House Bill 2650 would create a new division within the Department of Public Safety to investigate police use-of-force incidents at other departments and require every police agency to utilize either the new bureau, a regional law enforcement task force or an outside law enforcement agency to investigate any critical force incident in Arizona. Democrats were quick to compliment the bill while noting it was their idea first.
And HB2802 would create a statewide ban on discriminating against gay and transgender people in housing, employment and public accommodations. Several Arizona cities have similar protections in place, but Arizona has no statewide law — in part because Bowers has opposed it in the past, the Arizona Capitol Times’ Nathan Brown writes. The bill also has the backing of the Church of Jesus Christ of Latter-day Saints, of which Bowers is a member. Democratic Rep. Amish Shah sponsored the bill and Bowers is a co-sponsor.
Before we get into this further, keep in mind that Social Security numbers have nine digits.
Now, check out this classic Gawker story about how they requested U.S. Sen. Kyrsten Sinema’s divorce records from 1999 from Maricopa County, which included unredacted personal information like her Social Security number and bank info. The clerk’s office told the outlet that they only needed to redact such information if they had a court order.
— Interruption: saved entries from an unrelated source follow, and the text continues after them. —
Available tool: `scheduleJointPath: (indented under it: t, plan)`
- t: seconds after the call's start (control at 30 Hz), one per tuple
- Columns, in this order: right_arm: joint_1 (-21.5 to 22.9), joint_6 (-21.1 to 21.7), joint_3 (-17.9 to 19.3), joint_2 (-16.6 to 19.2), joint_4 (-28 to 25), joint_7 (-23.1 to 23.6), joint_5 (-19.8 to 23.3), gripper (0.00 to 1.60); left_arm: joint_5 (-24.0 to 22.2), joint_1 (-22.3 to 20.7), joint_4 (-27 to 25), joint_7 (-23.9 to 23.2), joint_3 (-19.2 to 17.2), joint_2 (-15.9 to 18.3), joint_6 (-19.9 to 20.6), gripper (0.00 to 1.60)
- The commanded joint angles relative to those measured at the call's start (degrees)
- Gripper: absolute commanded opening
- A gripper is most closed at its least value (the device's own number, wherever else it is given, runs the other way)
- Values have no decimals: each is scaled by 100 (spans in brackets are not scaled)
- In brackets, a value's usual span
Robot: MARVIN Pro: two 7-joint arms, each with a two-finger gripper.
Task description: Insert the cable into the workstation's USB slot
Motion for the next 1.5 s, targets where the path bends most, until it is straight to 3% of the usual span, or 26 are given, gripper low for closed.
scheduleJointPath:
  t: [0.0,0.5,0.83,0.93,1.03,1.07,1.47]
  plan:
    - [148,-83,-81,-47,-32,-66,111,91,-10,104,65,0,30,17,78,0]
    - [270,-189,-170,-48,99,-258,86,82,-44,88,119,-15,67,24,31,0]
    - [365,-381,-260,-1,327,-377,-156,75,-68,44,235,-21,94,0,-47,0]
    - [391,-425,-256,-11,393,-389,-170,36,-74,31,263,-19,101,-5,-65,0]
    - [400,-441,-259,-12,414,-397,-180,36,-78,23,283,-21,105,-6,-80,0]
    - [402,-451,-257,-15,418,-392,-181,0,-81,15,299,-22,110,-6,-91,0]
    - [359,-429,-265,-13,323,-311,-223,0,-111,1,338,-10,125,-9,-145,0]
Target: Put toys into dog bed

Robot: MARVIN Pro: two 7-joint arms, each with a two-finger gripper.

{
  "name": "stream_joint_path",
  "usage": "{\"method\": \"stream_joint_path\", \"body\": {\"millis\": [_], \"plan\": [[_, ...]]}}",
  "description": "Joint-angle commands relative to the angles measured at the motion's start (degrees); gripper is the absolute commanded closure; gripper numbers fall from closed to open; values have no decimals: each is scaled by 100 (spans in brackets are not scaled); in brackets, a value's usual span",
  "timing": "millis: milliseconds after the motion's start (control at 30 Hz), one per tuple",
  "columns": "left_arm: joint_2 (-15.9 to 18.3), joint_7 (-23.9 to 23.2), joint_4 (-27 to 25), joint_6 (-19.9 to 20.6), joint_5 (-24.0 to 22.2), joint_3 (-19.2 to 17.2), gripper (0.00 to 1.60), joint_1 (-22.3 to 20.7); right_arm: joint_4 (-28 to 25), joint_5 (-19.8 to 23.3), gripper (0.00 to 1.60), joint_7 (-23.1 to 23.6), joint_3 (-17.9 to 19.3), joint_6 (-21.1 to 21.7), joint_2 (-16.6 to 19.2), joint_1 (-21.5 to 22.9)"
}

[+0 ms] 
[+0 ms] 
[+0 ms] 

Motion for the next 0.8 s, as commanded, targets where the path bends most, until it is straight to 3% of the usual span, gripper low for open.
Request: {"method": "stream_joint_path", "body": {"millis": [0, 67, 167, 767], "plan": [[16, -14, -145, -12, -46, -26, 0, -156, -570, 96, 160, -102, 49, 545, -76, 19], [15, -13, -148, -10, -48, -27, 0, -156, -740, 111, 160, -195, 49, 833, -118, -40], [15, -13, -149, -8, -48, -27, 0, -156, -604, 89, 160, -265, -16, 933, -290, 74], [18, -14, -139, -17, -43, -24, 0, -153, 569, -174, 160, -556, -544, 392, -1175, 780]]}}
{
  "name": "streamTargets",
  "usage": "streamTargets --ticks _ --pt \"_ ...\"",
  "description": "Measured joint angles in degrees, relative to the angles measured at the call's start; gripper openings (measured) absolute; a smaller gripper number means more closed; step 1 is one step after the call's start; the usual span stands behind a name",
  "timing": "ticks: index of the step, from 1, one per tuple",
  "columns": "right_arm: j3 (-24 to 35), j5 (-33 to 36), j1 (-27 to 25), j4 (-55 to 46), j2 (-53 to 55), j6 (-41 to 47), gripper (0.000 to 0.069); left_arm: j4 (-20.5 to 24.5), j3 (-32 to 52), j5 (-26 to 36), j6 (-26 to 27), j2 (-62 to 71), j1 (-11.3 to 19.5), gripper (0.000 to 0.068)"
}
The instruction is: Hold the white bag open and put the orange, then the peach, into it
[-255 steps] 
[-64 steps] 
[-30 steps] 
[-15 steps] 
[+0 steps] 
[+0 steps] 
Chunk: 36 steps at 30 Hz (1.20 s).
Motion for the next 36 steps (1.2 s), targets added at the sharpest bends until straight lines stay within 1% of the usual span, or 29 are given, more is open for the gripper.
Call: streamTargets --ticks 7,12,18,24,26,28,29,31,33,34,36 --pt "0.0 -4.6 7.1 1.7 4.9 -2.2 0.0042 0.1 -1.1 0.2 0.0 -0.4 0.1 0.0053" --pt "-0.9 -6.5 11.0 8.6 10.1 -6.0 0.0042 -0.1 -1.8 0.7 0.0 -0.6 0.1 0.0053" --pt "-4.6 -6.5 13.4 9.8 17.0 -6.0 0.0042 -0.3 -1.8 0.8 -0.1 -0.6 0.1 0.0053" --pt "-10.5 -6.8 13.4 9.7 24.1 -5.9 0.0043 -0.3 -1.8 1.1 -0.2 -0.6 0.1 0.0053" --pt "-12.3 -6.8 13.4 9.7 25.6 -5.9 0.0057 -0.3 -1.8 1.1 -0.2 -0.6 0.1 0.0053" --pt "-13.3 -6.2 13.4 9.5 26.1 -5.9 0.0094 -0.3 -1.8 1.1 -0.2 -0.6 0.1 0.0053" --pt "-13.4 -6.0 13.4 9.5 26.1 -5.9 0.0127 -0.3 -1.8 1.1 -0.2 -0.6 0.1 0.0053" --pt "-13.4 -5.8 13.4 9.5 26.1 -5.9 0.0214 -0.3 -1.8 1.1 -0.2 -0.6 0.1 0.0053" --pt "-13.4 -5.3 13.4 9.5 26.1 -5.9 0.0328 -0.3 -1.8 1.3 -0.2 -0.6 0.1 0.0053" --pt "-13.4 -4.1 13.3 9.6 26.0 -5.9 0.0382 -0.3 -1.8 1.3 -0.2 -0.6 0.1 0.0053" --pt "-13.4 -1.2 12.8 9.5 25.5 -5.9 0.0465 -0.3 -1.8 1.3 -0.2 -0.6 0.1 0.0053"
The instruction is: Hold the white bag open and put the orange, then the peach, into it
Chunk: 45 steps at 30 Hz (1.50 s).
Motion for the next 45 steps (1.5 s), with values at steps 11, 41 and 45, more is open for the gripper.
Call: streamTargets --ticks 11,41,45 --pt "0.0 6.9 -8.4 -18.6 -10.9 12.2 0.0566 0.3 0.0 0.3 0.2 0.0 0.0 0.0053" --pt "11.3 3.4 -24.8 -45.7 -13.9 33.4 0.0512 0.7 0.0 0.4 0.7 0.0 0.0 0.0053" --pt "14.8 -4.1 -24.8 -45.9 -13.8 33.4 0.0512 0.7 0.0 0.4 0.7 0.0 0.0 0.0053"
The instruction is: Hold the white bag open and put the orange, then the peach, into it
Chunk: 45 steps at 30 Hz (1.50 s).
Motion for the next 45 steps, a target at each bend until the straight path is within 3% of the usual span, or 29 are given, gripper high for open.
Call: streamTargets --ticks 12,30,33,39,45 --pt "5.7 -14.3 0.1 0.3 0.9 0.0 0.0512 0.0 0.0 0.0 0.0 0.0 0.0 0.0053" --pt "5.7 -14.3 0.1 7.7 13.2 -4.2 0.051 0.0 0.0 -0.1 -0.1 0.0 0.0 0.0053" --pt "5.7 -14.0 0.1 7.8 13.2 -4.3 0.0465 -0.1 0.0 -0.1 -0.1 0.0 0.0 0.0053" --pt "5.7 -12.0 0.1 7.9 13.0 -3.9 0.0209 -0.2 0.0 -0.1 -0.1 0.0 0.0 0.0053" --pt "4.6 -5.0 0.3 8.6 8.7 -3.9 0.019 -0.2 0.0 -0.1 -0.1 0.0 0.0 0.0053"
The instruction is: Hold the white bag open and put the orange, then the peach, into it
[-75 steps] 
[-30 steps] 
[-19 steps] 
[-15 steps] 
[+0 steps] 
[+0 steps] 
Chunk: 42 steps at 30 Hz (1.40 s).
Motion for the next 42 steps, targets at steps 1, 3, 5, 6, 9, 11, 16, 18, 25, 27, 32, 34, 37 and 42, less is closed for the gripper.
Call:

You may have noticed a number near the top of the Gawker story. It is not, in fact, a Social Security number, despite the immediate Twitter outrage. It is the phone number that rapper Soulja Boy sings in the 2008 hit, “Kiss Me Thru the Phone.” Gawker didn’t publish the personal information “out of respect for Sinema and because we like our jobs.”
“You can do a lot with a social security number,” Gawker reporter Tarpley Hitt writes. “Unfortunately, if the number in question isn’t yours, most of what you can do with it is a felony.”
A previous version of this item incorrectly attributed the ad to another PAC.